Top of Supplied records

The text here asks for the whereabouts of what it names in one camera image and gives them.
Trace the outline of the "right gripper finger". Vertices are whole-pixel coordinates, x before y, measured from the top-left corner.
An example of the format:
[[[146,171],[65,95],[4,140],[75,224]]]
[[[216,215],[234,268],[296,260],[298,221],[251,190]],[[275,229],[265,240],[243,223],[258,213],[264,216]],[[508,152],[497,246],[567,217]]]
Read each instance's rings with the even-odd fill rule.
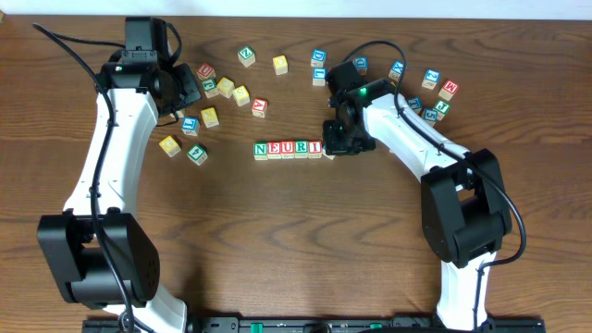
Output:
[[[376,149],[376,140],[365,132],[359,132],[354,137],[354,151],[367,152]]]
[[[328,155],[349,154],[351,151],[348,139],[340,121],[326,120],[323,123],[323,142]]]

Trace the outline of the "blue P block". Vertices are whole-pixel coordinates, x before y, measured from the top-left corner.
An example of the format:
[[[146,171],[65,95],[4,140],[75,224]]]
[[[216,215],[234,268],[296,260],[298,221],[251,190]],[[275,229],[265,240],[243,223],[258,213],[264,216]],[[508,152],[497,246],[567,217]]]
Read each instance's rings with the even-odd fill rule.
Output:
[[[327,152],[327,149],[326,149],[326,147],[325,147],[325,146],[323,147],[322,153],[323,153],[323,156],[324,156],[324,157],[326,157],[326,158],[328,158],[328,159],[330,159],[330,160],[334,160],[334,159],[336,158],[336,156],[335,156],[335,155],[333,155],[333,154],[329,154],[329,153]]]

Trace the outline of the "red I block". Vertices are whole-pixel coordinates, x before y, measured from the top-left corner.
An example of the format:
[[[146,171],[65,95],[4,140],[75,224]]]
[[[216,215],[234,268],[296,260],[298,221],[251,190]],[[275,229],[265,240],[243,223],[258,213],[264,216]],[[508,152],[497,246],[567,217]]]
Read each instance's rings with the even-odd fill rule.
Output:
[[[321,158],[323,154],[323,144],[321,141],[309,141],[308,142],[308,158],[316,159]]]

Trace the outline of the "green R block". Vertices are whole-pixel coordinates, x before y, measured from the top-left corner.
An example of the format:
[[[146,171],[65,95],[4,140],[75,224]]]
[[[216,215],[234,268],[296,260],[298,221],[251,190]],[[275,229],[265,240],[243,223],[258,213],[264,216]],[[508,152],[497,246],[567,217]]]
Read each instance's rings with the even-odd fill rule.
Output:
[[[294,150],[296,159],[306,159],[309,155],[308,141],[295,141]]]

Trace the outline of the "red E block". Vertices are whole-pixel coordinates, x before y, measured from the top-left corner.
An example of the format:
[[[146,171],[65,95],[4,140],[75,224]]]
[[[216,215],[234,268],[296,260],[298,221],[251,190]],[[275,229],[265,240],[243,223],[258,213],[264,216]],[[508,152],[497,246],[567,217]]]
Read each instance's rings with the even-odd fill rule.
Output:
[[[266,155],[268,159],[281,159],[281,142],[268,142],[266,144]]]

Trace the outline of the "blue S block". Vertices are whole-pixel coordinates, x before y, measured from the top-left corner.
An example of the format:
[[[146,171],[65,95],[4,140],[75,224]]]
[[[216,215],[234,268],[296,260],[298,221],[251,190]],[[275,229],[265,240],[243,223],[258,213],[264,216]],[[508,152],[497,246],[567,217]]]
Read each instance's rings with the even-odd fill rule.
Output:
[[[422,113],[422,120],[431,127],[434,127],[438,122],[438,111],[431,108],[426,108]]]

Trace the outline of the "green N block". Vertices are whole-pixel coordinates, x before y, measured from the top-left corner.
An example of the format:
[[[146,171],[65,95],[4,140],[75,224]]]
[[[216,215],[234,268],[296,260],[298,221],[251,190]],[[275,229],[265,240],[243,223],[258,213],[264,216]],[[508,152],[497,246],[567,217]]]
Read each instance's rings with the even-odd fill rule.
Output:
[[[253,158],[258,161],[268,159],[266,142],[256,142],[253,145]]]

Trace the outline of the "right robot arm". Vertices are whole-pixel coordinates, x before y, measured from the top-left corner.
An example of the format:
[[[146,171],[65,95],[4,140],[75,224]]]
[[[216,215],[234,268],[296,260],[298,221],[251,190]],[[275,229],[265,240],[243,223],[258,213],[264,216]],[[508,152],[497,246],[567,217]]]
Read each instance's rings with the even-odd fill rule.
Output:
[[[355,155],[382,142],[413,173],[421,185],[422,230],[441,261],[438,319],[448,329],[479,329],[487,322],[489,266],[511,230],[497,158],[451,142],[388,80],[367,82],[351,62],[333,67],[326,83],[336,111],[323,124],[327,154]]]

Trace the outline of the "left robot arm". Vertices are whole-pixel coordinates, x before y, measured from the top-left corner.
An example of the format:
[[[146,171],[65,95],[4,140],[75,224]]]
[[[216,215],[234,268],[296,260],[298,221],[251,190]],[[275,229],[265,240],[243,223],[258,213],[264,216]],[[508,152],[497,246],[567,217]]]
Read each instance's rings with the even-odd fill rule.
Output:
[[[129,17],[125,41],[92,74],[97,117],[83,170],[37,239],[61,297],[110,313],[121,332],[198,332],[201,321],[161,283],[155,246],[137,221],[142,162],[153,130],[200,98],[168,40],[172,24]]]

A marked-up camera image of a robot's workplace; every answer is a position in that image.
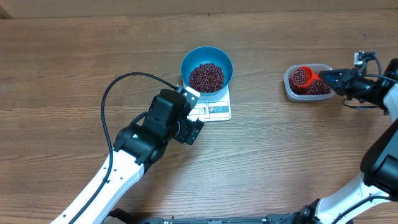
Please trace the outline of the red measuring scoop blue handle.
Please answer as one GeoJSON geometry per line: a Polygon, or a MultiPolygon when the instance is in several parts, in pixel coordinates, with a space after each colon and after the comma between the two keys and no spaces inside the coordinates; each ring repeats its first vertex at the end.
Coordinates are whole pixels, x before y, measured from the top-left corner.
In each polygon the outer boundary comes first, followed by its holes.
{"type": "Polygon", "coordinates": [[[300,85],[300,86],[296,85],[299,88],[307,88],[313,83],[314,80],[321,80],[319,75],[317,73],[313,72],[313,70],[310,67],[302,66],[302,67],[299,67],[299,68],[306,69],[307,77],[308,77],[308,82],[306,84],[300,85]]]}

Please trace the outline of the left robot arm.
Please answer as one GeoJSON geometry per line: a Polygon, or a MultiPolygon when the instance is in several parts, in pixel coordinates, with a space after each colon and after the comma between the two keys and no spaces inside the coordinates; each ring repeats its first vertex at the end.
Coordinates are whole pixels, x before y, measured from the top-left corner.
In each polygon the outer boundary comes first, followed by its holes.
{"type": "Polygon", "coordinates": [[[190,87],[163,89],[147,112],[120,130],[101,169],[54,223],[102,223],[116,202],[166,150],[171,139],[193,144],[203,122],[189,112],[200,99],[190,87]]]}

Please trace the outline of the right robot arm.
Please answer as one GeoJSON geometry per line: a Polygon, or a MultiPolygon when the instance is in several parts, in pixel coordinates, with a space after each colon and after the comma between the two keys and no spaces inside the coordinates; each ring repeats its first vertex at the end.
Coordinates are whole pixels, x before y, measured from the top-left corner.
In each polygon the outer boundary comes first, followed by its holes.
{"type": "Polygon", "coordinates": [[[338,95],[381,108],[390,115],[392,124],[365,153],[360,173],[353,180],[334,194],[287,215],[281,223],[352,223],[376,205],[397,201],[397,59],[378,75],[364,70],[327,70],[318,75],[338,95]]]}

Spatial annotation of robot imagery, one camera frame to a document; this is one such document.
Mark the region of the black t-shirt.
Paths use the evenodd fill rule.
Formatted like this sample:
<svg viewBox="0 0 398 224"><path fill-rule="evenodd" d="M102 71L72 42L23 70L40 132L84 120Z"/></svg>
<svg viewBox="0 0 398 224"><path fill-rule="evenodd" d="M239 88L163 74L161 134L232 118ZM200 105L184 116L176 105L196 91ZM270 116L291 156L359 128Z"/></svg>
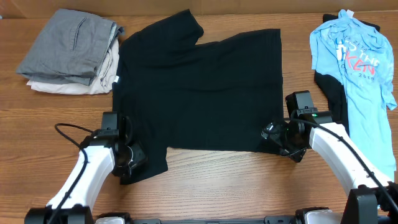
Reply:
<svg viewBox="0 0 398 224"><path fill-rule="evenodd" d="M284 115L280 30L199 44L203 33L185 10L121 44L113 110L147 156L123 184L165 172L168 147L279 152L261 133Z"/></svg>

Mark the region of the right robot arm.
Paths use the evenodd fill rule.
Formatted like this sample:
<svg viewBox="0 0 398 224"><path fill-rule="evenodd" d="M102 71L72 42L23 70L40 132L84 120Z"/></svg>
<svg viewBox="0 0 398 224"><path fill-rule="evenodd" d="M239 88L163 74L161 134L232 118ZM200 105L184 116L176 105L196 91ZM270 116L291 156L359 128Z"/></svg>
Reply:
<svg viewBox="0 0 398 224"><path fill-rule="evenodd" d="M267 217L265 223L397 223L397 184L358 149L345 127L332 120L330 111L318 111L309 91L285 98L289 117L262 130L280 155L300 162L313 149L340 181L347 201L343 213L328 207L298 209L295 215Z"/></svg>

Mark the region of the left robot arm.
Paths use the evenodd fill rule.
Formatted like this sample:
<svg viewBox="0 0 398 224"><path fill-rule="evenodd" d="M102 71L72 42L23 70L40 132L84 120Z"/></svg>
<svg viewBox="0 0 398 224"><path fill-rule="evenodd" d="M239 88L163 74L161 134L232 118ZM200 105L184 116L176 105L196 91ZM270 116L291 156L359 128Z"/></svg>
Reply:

Bottom of Supplied records

Requirement ▸ Look through the entries above; copy every line holding the string "camera".

Reply ▸
The text here asks for the whereabouts of what it names in one camera image and gives them.
A marked-up camera image of a robot's workplace; every answer is a position in that image.
Spatial annotation of robot imagery, one camera frame to a document; this is one such document.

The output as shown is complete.